> _EXERCISE OBJECTIVE_: Filter the listing down to the lines containing the word "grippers".

> _MATERIAL PROVIDED_:
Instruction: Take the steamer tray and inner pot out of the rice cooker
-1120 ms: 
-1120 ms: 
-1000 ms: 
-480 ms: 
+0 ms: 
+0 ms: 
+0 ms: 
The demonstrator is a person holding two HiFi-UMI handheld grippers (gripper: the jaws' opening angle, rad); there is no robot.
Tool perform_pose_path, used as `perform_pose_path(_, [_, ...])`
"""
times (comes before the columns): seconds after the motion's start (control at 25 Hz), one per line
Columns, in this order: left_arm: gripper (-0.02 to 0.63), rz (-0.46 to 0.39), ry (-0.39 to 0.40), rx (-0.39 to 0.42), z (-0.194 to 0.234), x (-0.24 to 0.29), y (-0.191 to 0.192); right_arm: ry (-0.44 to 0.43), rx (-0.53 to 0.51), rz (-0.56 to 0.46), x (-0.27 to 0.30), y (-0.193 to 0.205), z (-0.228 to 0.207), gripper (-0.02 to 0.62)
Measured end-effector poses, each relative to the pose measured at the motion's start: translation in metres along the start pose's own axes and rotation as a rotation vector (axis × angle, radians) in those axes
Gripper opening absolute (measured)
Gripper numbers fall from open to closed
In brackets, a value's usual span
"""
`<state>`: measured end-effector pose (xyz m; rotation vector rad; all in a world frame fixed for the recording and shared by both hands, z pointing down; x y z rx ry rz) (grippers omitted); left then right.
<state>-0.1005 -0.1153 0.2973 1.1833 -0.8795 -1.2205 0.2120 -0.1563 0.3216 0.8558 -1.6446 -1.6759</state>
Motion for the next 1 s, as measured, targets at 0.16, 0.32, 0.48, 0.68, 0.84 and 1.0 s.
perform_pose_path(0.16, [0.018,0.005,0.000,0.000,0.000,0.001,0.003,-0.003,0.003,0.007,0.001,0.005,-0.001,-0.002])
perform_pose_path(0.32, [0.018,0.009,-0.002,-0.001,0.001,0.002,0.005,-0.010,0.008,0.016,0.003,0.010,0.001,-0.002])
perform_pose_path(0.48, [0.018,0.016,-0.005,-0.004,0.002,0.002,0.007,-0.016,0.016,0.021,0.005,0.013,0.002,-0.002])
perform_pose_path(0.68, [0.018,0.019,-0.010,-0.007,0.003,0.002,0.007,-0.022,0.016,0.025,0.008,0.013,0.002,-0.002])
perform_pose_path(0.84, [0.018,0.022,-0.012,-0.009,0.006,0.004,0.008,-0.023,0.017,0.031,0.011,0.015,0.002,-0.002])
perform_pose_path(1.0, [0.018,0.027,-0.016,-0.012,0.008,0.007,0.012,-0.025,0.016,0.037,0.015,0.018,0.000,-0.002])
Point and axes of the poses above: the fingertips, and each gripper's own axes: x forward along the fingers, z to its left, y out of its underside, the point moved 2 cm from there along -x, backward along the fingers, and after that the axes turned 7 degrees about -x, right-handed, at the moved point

> _SOLUTION_:
The demonstrator is a person holding two HiFi-UMI handheld grippers (gripper: the jaws' opening angle, rad); there is no robot.
`<state>`: measured end-effector pose (xyz m; rotation vector rad; all in a world frame fixed for the recording and shared by both hands, z pointing down; x y z rx ry rz) (grippers omitted); left then right.

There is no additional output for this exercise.